**Exercise objective**. The data below holds the lines to copy: everything from the line containing "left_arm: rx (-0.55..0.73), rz" to the line containing "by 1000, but", both ends included, set down exactly.

**Input**.
Segment Open

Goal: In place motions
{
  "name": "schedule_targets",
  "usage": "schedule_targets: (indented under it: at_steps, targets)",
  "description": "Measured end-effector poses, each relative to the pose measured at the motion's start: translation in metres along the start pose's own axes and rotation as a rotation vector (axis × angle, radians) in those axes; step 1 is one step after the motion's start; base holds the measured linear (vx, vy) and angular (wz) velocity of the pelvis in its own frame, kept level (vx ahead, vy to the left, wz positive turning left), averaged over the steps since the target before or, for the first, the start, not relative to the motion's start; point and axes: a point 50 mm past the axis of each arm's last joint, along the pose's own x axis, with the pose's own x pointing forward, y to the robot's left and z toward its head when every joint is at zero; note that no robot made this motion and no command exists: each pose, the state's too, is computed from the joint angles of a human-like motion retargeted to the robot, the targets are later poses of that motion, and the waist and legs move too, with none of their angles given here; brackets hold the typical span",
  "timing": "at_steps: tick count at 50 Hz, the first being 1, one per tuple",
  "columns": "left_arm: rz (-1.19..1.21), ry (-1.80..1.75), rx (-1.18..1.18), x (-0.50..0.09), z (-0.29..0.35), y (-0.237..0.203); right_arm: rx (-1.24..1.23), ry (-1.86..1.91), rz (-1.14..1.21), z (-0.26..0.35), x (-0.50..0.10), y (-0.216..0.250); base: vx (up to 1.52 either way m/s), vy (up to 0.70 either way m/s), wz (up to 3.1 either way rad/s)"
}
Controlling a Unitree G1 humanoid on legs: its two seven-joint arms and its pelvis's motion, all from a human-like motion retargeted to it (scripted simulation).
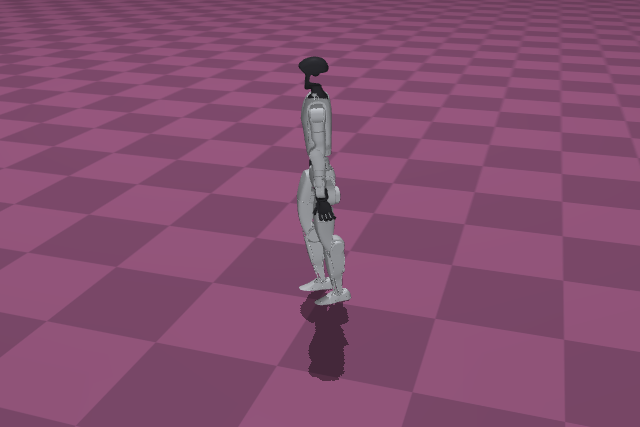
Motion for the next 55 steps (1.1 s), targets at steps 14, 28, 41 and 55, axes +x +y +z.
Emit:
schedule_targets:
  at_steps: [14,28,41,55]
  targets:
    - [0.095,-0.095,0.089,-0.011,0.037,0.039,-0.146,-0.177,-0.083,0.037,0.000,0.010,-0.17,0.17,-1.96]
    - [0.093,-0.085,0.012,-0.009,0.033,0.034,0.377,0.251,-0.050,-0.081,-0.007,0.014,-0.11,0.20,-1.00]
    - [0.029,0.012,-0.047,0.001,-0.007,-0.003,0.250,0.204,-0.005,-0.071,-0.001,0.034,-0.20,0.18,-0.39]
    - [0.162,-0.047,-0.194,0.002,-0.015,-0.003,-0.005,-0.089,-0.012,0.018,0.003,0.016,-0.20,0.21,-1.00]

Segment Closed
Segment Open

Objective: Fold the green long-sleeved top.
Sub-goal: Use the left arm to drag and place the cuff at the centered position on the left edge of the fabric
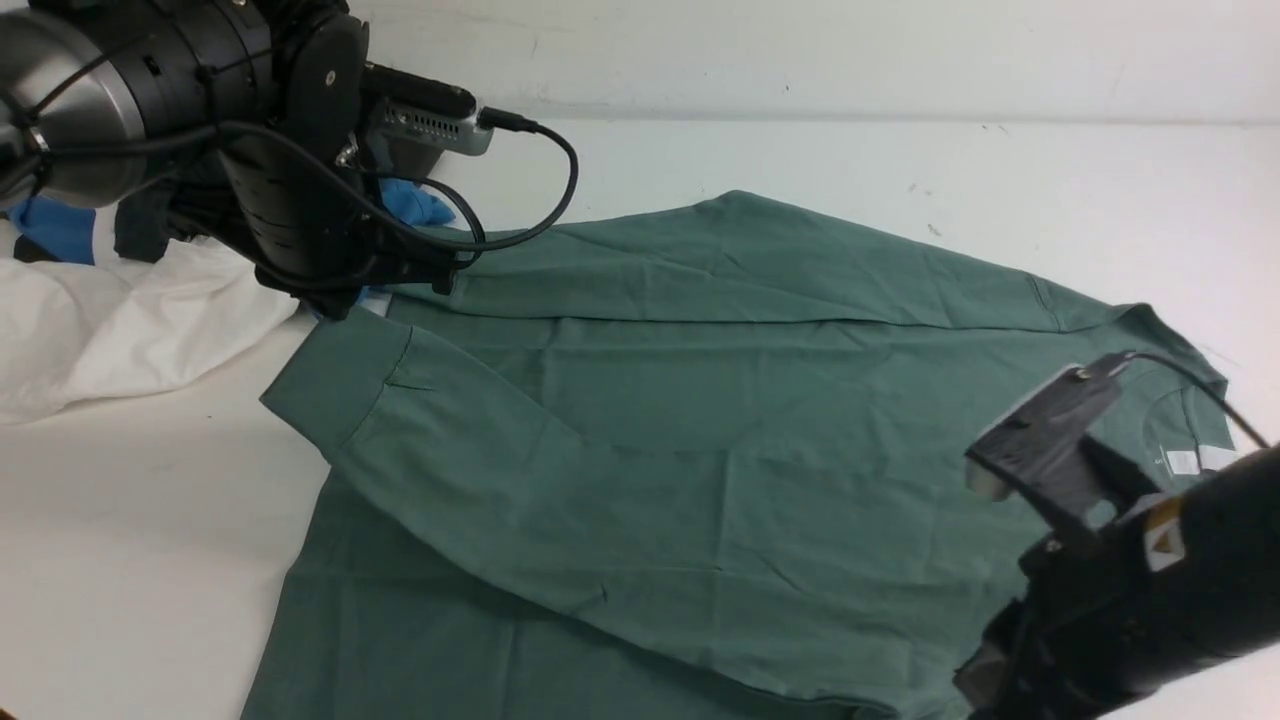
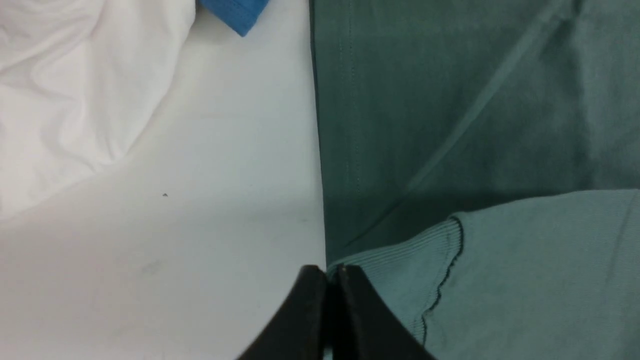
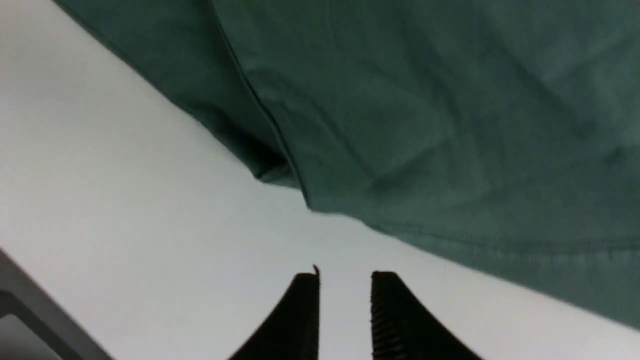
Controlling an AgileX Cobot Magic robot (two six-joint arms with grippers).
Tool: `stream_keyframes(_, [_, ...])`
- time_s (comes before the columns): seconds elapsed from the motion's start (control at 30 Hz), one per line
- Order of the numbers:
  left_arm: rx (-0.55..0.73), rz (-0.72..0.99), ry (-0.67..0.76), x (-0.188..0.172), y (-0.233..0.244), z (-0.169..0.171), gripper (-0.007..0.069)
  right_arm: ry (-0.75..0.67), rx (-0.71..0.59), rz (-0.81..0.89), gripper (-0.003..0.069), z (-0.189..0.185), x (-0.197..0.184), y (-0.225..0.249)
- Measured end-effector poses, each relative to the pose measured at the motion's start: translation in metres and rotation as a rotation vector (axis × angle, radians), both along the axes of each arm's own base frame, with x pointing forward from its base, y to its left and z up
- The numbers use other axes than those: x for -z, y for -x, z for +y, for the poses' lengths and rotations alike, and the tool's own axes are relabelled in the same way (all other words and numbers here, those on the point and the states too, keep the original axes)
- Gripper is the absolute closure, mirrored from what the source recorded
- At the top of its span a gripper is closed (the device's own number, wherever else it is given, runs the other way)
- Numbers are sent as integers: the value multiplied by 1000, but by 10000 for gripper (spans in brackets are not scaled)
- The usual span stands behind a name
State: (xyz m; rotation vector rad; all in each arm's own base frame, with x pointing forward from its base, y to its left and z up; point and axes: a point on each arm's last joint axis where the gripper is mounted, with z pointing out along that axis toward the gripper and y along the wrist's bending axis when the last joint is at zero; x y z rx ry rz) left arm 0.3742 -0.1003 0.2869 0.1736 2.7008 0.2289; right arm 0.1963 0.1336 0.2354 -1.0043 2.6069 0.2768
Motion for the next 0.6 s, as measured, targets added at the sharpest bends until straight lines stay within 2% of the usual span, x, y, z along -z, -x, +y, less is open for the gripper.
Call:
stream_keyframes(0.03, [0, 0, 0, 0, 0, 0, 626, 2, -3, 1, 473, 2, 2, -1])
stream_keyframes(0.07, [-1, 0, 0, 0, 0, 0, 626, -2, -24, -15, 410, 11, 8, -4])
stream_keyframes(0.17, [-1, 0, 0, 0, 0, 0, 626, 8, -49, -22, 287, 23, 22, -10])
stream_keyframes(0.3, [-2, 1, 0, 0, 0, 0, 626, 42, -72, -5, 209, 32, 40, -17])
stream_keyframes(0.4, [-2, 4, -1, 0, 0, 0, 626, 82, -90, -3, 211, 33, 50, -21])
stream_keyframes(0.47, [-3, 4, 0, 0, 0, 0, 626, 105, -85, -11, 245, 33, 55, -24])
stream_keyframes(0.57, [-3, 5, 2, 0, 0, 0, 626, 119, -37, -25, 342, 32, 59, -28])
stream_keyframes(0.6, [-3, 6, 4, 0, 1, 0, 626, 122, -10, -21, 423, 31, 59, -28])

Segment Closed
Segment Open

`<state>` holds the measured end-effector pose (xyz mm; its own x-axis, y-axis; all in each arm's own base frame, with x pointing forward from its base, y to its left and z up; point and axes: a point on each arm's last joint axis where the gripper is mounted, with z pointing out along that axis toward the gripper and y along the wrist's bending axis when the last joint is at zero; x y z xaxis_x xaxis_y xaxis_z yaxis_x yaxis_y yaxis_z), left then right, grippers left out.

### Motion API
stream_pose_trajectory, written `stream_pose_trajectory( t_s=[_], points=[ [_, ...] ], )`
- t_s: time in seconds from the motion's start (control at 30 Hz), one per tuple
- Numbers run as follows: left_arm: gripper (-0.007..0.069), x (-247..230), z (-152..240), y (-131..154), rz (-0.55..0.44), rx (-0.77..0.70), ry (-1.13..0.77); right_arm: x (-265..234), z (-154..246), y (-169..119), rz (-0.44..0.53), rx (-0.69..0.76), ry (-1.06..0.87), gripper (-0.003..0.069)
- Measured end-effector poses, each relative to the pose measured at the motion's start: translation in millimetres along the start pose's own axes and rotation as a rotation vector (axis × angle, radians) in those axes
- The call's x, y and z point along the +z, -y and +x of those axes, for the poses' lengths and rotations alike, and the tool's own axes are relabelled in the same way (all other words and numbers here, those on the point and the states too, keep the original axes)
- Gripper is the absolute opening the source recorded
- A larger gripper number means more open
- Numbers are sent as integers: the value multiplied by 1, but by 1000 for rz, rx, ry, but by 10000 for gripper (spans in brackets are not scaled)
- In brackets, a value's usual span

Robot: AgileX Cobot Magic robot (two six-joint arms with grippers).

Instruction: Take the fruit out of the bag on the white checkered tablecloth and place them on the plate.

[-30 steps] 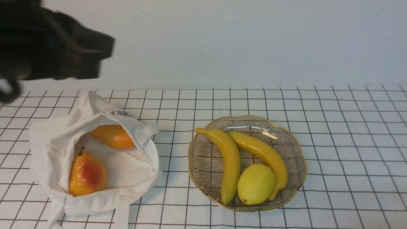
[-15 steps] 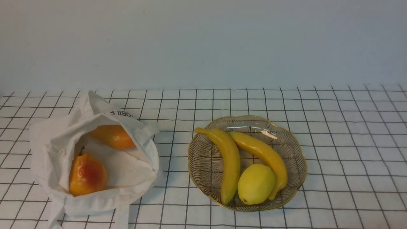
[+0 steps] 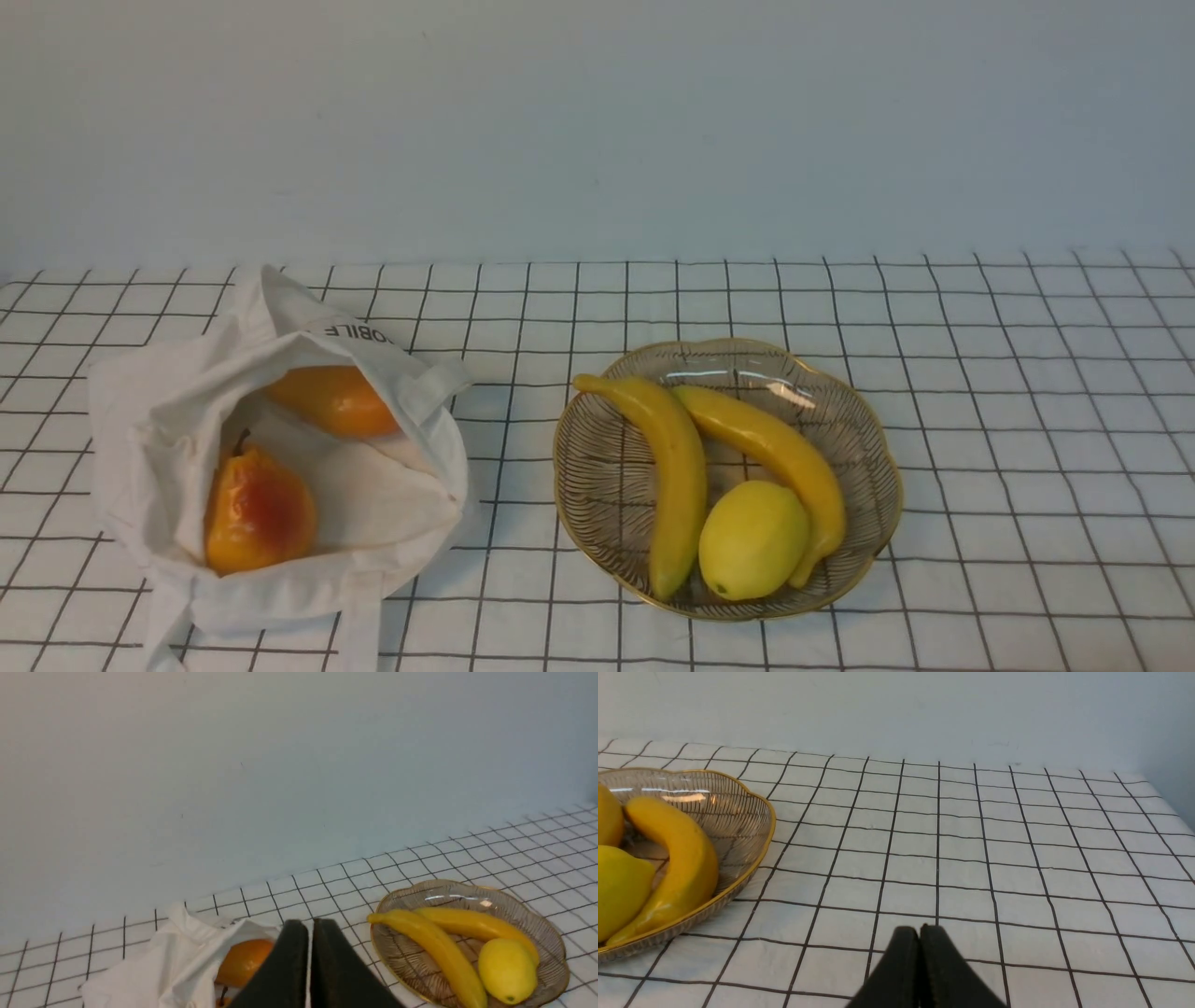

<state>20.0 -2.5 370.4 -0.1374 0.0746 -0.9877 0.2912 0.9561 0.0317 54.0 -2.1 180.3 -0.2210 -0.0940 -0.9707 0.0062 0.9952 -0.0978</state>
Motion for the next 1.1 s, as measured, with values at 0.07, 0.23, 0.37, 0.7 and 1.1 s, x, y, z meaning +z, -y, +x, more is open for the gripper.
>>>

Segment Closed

**Answer box**.
  left_arm: rx (-0.55..0.73), rz (-0.72..0.99), ry (-0.67..0.76), x (-0.188..0.172), y (-0.233..0.244), z (-0.169..0.171), gripper (-0.007..0.069)
  right_arm: ry (-0.75..0.67), rx (-0.71..0.59), rz (-0.81..0.89), gripper (-0.003..0.069), z (-0.189..0.185), x (-0.197..0.184), y (-0.225..0.249)
- Measured end-effector poses, each relative to the pose measured at the motion's start: translation in metres and rotation as a rotation vector (axis × angle, radians), both along the axes of each arm's own base frame, with x pointing forward from its base, y to its left and z up
- The numbers use other axes than those: x for -z, y for -x, z for +y, for the poses' lengths and rotations alike, and the tool's own axes are relabelled in the same way (all other words and numbers here, those on the point and the states too, keep the original axes)
- Gripper is the absolute closure, mirrored from what the source recorded
- At the top of its span a gripper is closed (the device's own number, wherever else it is given, runs the other way)
- Numbers are sent as integers: the value multiplied by 1000, but by 10000 for gripper (spans in brackets are not scaled)

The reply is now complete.